Task requirements:
Your task is to return, word for word, only the lines from the line with "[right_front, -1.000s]" through the close of the data. Exclude all pictures.

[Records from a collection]
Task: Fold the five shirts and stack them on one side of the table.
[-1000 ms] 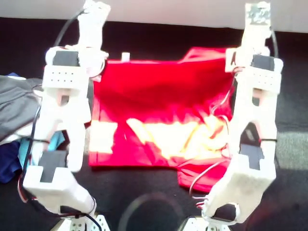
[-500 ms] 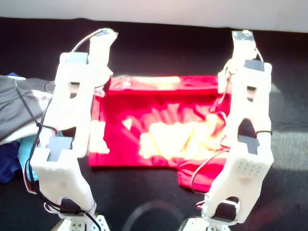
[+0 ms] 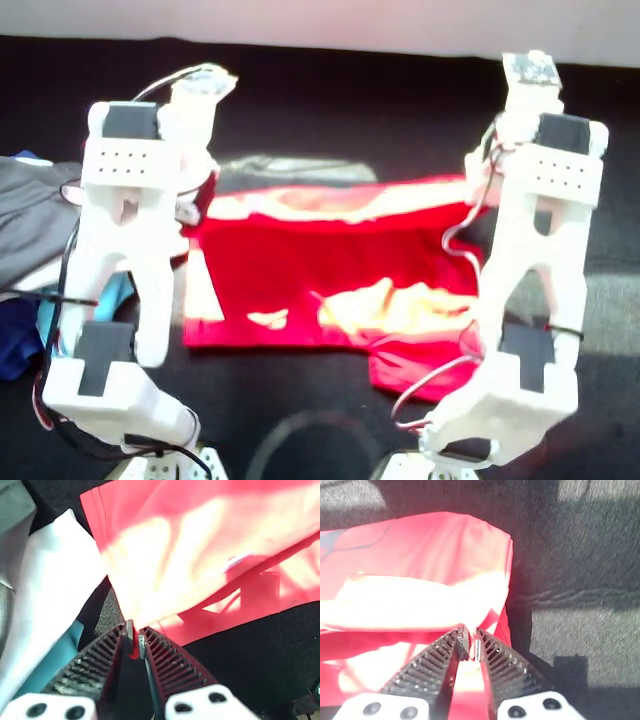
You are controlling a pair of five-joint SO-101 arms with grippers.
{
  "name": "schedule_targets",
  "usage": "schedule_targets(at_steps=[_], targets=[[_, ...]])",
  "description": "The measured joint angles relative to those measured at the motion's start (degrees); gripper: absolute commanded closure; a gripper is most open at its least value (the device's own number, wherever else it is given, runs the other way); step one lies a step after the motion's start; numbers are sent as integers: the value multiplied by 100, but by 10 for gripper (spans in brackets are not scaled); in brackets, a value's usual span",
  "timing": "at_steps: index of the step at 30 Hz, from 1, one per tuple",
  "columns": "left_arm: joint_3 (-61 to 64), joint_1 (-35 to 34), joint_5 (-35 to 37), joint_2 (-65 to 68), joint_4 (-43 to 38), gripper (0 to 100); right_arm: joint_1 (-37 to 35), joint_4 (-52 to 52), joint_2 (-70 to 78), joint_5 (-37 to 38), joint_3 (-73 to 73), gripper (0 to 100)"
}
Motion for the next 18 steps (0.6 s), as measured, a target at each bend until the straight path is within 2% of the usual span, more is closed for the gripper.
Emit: schedule_targets(at_steps=[4, 10, 14, 18], targets=[[862, 0, 9, -571, 35, 991, -18, -413, -905, -18, 1477, 992], [2681, 0, 9, -1705, -519, 991, -62, -1582, -2963, -18, 4325, 992], [3446, 0, 9, -2382, -563, 991, -70, -1714, -4149, 220, 5618, 992], [3947, 0, 9, -2787, -563, 991, -62, -1582, -5029, 431, 6321, 992]])
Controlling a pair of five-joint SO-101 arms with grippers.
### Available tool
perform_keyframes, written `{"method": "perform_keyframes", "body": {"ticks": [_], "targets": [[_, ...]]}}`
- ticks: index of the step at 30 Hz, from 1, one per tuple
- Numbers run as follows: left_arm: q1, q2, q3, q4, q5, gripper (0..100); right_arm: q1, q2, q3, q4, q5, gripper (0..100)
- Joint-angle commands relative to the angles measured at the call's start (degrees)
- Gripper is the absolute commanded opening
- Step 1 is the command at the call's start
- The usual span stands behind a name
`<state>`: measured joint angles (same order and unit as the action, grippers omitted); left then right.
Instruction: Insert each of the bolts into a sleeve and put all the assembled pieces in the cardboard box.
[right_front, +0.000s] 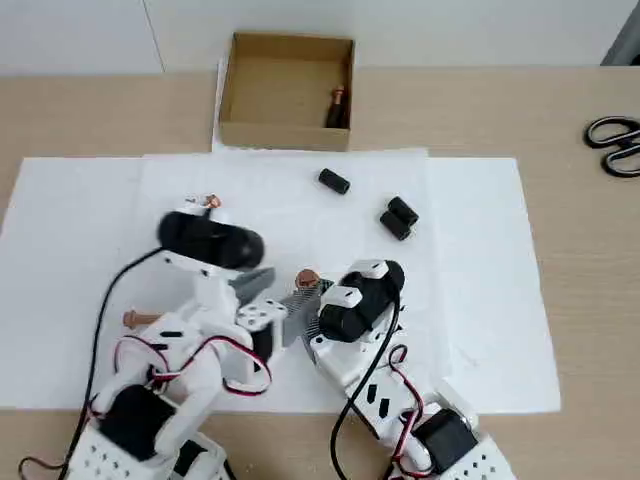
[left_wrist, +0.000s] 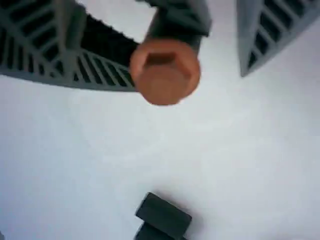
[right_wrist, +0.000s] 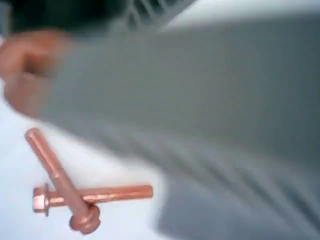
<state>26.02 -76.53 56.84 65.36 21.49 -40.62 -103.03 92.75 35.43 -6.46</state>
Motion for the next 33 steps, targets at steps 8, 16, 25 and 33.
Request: {"method": "perform_keyframes", "body": {"ticks": [8, 16, 25, 33], "targets": [[-22.9, -0.5, -17.7, 19.3, -19.2, 21, 5.6, -0.7, 2.5, -0.5, -0.2, 0.4], [-36.6, -0.5, -18.2, 24.4, -30.9, 21, 18.9, -0.6, -6.9, 13.1, 3.7, 0.4], [-36.7, -0.5, -18.2, 24.4, -27.3, 21, 19.6, 22.5, -25.8, 1.5, 9.1, 0.4], [-36.7, -0.5, -16.5, 24.2, -27.3, 20, 19.6, 65.0, -55.8, -15.2, 9.1, 0.4]]}}
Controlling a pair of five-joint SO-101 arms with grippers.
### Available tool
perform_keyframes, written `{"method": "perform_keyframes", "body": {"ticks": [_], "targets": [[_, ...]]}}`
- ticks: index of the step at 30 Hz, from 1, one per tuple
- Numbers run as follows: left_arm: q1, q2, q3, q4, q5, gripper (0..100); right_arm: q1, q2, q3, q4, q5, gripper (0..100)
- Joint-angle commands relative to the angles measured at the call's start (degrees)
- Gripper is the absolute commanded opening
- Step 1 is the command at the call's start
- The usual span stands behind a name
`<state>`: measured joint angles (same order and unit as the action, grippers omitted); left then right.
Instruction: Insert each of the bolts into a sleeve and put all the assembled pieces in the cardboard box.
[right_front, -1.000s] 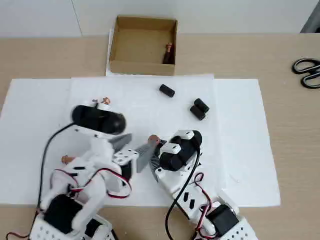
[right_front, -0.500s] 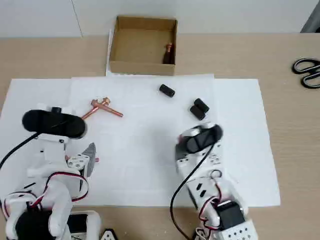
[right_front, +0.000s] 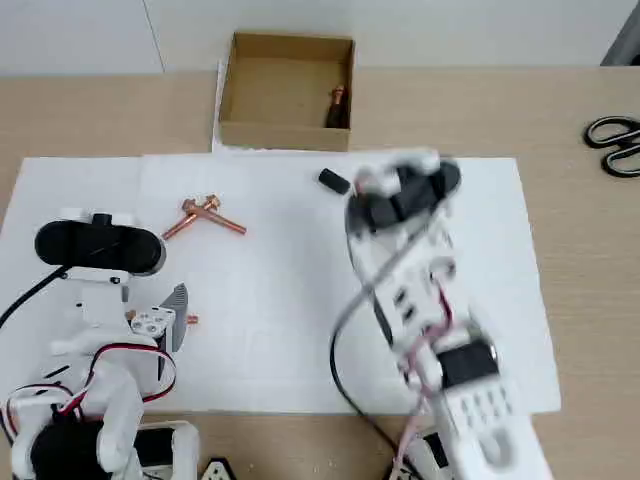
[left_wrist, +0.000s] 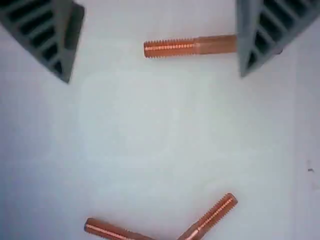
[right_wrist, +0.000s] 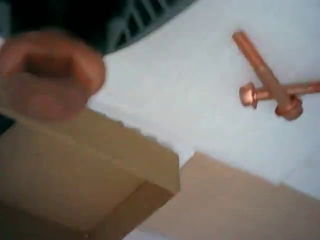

Solution to this exercise:
[right_front, -1.000s] 
[right_front, -0.500s] 
[right_front, +0.000s] 
[left_wrist, +0.000s] 
[right_wrist, +0.000s] 

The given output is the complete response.